Premature Ejaculation
Unlike retarded ejaculation, which is rare, premature ejaculation
is fairly common. Therapy involves anxiety reduction and
ejaculation control training. One approach to help with
ejaculatory control is called the Valsalva Maneuver.
Using this procedure,
when a man senses he is about to ejaculate, he holds his
breath and flexes his muscles as if he is having a bowl
movement. Performed correctly, this procedure enables the
man to delay ejaculation and allows him to feel in more
control of his body. The Valsalva Maneuver is best tried
in the context of a therapy which can also address the male
or couple's anxieties about the experience.
Inhibited Female
Orgasm
This fairly common problem is often caused by emotional
or relationship problems. Sex therapy for this problem addresses
underlying misinformation, psychological inhibitions, conflicting
beliefs and values about women's right to sexual pleasure,
and related issues.
Partners counseling
may be effective in addressing communication, control, and
sensitivity issues, while couples sexual training can address
sexual interaction issues.
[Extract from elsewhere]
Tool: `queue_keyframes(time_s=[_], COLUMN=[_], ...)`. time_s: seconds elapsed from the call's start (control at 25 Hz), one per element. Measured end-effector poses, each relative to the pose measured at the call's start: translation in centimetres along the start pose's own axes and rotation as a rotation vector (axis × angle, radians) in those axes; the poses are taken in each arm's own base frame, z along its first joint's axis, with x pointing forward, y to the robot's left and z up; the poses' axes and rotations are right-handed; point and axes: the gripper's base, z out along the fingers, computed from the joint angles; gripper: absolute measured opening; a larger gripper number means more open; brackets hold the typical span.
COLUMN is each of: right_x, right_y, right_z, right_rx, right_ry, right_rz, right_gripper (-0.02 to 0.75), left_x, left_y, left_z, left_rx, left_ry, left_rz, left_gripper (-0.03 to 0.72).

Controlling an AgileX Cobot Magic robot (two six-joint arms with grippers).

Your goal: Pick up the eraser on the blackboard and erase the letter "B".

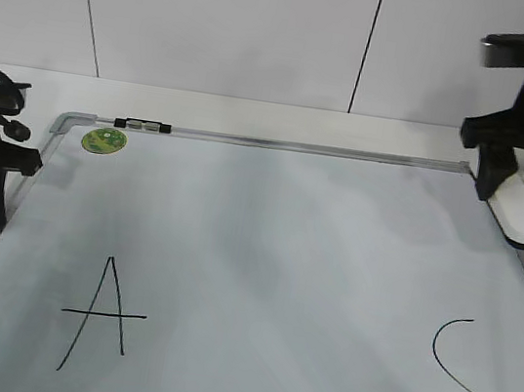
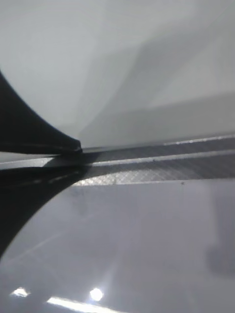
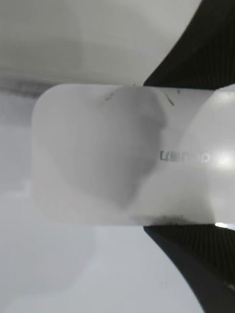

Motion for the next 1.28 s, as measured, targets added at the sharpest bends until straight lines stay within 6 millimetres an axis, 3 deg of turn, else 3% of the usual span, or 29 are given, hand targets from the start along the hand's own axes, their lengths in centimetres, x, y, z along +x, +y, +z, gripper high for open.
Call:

Couples may be provided with
instruction on alternative sexual arousal and satisfaction
behaviors such as the Sensate Focus Technique, given home
assignments to practice the new strategies, and prompted
to report outcomes to their therapist. Sometimes groups
of couples with similar problems are brought together to
provide support for open communication and behavioral change.
The organization
of sex therapy varies. In some cases, a single therapist
sees both partners. In heterosexual partnerships, a therapeutic
team consisting of a male and a female therapist working
together may be used. Alternately, some therapists emphasize
self-treatment based on instruction, brief counseling, and
the use of education aids like films and tapes.
Sex
therapy, like any other therapeutic process, should begin
with a thorough history of the patient's problem(s). Due
to the possibility of both biogenic and psychogenic factors
in male impotence, a consultation with a urologist specializing
in impotence is often recommended to identify and treat
any biogenic factors before proceeding with psychotherapy.